[Task item]: Find the line containing "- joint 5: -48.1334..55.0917" in the records below. Copy exactly that line and each one after it, ending at the line containing "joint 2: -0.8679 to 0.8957", and nothing more.

━━━━━ Data excerpts ━━━━━

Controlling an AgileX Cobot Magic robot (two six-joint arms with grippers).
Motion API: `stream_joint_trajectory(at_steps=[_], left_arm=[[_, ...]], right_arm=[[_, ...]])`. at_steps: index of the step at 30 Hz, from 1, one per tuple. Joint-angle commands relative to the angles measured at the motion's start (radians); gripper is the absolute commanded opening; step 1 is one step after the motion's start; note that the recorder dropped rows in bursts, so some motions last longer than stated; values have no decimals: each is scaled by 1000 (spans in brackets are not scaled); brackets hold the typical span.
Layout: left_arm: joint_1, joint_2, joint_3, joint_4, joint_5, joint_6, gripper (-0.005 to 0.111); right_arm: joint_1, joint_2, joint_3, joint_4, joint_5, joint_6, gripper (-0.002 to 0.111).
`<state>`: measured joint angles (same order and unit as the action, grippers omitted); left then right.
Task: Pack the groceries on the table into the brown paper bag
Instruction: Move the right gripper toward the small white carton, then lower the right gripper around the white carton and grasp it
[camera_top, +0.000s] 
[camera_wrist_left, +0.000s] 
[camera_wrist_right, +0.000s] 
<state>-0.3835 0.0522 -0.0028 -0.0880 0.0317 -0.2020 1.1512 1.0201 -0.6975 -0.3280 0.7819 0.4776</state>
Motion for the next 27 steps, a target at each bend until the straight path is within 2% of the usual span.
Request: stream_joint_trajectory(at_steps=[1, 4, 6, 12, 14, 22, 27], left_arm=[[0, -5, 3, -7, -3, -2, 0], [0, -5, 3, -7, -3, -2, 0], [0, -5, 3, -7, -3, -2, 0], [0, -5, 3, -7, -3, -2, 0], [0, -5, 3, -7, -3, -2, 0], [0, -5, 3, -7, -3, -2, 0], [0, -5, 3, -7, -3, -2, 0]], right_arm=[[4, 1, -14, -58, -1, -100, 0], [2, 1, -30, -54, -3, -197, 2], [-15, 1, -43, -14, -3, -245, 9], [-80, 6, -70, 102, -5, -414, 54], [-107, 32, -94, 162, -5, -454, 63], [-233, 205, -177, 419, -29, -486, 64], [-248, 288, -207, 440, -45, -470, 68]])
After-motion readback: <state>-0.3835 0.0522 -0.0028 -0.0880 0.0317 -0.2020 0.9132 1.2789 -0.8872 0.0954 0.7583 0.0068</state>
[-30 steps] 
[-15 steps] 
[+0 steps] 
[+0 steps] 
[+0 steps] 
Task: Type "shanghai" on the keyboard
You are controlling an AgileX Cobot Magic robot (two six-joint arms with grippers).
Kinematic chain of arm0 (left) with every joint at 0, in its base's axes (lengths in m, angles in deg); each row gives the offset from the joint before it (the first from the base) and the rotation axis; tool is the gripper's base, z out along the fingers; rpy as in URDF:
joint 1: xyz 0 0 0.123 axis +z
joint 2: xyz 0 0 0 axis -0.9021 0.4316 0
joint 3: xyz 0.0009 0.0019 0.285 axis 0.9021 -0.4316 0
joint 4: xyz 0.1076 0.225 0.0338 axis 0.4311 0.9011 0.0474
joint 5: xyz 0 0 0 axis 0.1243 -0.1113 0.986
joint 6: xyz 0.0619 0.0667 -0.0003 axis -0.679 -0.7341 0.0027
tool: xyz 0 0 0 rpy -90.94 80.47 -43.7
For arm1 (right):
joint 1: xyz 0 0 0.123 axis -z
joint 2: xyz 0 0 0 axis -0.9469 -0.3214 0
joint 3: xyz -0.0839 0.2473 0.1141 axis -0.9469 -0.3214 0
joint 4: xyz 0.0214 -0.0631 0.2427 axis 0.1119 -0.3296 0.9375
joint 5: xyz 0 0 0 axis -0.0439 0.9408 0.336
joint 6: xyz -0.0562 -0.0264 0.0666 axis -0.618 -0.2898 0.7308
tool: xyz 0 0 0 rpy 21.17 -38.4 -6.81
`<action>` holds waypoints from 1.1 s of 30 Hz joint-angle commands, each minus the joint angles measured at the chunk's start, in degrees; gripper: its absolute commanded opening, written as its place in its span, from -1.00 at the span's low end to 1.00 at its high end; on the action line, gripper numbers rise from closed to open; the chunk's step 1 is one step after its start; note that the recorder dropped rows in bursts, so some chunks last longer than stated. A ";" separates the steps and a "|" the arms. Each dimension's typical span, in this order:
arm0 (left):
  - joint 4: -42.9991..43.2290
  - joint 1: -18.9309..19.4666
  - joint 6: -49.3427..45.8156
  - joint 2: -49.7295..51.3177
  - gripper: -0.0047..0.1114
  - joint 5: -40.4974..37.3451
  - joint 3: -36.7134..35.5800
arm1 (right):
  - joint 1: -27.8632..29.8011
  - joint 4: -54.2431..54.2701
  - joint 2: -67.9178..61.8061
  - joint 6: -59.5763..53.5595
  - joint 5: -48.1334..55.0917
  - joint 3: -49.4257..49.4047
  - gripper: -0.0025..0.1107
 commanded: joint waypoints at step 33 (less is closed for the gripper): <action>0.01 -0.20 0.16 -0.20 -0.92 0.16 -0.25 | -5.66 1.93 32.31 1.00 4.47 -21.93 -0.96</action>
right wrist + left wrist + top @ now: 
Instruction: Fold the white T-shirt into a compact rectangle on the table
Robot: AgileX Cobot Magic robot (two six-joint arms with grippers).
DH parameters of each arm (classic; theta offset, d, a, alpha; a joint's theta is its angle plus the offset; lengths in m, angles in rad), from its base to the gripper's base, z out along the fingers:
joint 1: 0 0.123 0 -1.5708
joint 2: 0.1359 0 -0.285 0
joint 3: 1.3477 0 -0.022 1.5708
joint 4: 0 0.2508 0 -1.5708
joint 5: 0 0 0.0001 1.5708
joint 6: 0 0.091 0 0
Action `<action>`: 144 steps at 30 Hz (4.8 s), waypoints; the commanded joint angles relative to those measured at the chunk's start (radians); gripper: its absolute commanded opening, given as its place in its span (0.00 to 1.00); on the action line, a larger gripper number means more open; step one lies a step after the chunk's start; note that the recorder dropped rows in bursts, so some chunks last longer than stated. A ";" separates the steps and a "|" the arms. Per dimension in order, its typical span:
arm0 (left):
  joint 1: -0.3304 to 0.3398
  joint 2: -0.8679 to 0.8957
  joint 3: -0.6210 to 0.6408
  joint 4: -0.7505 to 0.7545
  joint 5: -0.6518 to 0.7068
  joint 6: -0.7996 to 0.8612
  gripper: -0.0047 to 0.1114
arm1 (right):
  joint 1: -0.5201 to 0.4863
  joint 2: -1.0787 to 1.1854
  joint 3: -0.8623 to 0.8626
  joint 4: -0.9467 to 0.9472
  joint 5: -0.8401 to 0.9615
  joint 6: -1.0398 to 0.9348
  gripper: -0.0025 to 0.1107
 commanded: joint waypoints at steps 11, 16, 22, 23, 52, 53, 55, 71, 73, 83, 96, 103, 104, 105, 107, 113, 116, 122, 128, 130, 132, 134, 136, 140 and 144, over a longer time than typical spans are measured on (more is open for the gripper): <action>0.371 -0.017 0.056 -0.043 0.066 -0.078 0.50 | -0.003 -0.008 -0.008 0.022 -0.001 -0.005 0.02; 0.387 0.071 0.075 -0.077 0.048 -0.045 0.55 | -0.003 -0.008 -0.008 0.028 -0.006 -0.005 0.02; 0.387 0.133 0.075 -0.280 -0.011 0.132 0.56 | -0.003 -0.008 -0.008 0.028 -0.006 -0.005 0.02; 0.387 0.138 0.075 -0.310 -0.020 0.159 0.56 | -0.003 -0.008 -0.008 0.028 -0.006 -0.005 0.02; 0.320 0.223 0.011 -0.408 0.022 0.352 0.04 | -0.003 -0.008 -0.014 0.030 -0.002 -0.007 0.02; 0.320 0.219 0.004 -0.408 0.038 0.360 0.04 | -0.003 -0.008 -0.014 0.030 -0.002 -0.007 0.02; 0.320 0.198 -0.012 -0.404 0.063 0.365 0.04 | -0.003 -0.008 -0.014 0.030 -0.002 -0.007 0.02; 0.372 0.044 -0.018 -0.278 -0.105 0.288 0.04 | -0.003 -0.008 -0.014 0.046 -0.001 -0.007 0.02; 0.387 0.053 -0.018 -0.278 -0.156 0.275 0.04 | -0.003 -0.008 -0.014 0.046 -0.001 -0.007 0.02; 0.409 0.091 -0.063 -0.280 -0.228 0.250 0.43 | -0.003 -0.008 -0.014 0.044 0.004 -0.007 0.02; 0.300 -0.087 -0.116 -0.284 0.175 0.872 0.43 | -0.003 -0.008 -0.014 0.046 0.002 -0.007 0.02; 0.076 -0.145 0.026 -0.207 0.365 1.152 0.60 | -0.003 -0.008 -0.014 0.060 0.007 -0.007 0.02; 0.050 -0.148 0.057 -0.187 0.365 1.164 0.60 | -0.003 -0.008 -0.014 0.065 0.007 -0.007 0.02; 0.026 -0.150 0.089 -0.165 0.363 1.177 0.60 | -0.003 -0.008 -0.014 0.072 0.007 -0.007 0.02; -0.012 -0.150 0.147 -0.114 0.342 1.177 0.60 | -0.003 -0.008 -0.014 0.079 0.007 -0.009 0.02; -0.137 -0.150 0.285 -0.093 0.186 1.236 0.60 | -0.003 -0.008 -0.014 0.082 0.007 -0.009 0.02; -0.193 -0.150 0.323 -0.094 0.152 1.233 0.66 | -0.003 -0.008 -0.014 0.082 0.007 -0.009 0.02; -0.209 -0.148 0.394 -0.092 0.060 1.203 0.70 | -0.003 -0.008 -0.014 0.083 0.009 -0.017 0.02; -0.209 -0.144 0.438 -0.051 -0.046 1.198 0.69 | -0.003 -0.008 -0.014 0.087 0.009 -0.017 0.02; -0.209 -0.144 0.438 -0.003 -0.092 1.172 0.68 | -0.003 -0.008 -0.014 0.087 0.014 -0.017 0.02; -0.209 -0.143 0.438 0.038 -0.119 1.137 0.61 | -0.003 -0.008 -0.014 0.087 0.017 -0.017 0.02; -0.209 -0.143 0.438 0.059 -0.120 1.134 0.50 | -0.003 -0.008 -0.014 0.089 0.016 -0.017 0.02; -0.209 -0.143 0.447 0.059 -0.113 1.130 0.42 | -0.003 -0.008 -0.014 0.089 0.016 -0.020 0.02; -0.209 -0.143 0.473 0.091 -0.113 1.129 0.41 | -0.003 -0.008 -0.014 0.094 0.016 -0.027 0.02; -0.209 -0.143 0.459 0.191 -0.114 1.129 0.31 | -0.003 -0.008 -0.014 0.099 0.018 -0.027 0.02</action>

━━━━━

[Task output]:
  - joint 5: -48.1334..55.0917
  - joint 3: -49.4257..49.4047
  - gripper: -0.0025..0.1107
 commanded: joint waypoints at step 33 (less is closed for the gripper): <action>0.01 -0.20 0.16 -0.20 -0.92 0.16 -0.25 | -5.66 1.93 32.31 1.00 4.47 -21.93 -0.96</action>
right wrist + left wrist + top @ now: 
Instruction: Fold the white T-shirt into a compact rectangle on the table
Robot: AgileX Cobot Magic robot (two six-joint arms with grippers).
DH parameters of each arm (classic; theta offset, d, a, alpha; a joint's theta is its angle plus the offset; lengths in m, angles in rad), from its base to the gripper's base, z out along the fingers:
joint 1: 0 0.123 0 -1.5708
joint 2: 0.1359 0 -0.285 0
joint 3: 1.3477 0 -0.022 1.5708
joint 4: 0 0.2508 0 -1.5708
joint 5: 0 0 0.0001 1.5708
joint 6: 0 0.091 0 0
Action `<action>`: 144 steps at 30 Hz (4.8 s), waypoints; the commanded joint angles relative to those measured at the chunk's start (radians); gripper: its absolute commanded opening, given as its place in its span (0.00 to 1.00); on the action line, a larger gripper number means more open; step one lies a step after the chunk's start; note that the recorder dropped rows in bursts, so some chunks last longer than stated. A ";" separates the steps and a "|" the arms. Per dimension in order, its typical span:
arm0 (left):
  joint 1: -0.3304 to 0.3398
  joint 2: -0.8679 to 0.8957

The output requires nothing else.